I am an actual police officer (Not gonna mention with which department in case they actually check this site) and tbh I find these jokes funny as fuck, carry on boys.
What is an orphan's favorite song? "Lost Boy."
Teacher: "You know you can't sleep in my class."
Boy: "I know. Maybe if you were a little quieter, I could."
A young boy is stood on the top of a cliff crying. A priest approaches and says, "Why are you crying my son?" "My parents just crashed the car off the cliff and died." "It's just not your day today is it?" Said the priest, unbuttoning his flies.
Michael Jackson died of shock when he found out Boys II Men wasn't a delivery service.
What does Michael Jackson ask little boys before going to bed? Are you sleeping?
This is to the girl/boy named Gwen: Are you okay? I see there is a bunch of haters but DON'T, I repeat, DON'T let the haters get to you. I hope you see this and respond and that you are okay. Please Gwen, be honest.
Why was the boy crying?
He had a frog stapled to his face.
So, Satan is in the delivery room having a child.

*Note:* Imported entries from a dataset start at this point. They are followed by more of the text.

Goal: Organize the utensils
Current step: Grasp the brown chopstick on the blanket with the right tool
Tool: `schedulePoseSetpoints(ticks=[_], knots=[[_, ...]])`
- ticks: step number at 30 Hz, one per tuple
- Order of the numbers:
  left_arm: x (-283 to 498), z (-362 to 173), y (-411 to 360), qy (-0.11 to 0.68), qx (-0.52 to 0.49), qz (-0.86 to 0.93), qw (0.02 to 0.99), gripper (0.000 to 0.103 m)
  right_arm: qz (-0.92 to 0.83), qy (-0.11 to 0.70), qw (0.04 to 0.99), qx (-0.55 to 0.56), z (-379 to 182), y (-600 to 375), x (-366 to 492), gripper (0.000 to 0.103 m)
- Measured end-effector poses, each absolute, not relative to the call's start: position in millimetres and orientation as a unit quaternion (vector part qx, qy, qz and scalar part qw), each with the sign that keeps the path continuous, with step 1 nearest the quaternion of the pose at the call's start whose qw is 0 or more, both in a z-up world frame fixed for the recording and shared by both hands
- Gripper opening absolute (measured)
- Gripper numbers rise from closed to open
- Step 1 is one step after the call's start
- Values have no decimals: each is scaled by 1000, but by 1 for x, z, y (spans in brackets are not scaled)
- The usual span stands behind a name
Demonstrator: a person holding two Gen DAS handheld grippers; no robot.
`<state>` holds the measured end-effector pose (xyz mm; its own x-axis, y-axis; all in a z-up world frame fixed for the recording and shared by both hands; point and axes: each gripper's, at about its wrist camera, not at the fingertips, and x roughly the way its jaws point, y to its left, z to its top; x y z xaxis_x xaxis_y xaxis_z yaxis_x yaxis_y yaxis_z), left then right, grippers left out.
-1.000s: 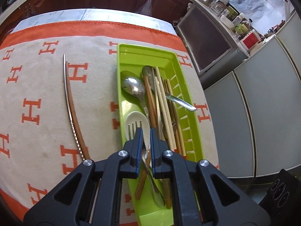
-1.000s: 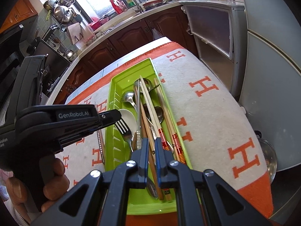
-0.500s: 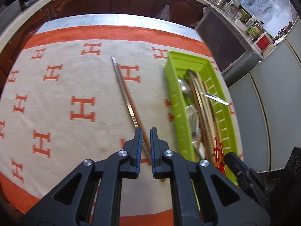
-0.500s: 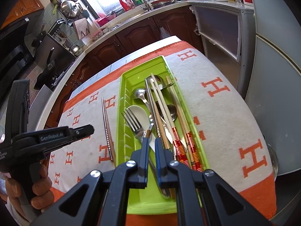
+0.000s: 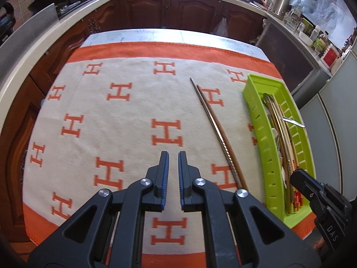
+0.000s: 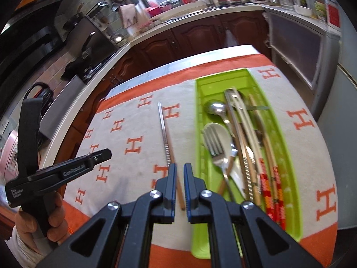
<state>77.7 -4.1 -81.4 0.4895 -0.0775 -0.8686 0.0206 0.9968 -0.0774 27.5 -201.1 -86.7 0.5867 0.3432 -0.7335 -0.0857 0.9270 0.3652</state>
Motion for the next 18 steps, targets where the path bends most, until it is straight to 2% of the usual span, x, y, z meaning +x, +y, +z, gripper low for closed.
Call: schedulePoseSetpoints(ticks=[3,18], knots=[[82,-78,2,493,-6,-11,870,9,135,449,874,125,-85,-185,44,7],[103,-98,25,511,-25,-3,859,9,132,561,816,51,-128,-135,129,7]])
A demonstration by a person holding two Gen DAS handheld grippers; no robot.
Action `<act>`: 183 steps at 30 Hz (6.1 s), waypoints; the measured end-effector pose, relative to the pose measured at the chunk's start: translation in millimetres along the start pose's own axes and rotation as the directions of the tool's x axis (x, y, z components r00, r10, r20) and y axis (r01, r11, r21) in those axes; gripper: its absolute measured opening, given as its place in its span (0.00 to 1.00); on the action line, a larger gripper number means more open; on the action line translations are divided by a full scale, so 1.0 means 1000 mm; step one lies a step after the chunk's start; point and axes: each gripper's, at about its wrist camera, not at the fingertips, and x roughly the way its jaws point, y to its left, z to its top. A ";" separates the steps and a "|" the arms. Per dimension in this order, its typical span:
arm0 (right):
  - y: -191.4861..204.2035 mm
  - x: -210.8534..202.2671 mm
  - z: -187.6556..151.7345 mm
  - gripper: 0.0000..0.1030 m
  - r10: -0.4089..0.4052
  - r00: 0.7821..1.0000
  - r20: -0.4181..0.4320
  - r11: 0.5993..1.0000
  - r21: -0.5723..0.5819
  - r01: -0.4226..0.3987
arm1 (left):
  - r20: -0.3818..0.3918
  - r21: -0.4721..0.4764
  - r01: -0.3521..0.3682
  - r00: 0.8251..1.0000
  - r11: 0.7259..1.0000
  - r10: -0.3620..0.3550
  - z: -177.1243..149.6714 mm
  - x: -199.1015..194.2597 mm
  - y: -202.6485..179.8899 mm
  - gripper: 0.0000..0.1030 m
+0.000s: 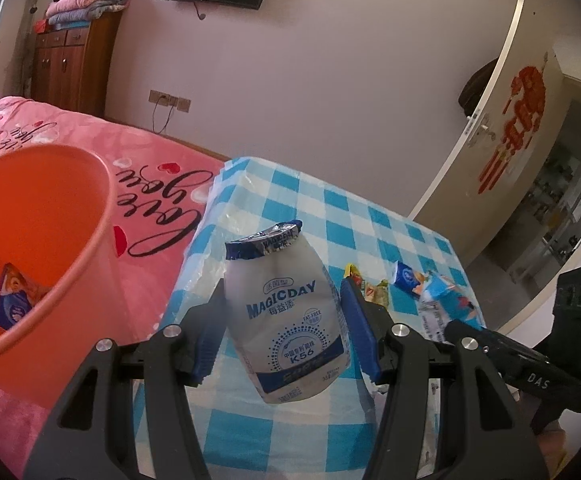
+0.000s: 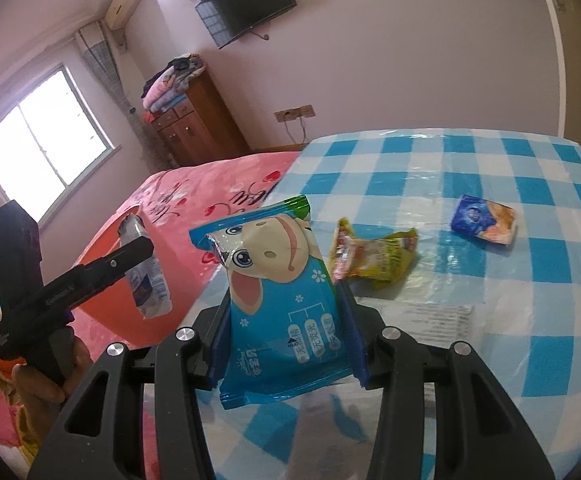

Soon, a feathered creature comes out. "Doctor," says Satan, "What is it?"
The doctor sighs. "Well, it's not a boy, and it's not a girl."
Satan looks frustrated. "THEN WHAT IS IT?!?!?"
The doctor looks up. "It's a goose."
How do you get Wacko Jacko to come inside your shop? Have little boys' pants half off!
Hi, I was a feminist until I realised that:
A. Feminism is just a pile of dumb shit.
B. That men are actually treated unequally.
SO
we should all say sorry to the boys for pissing them off.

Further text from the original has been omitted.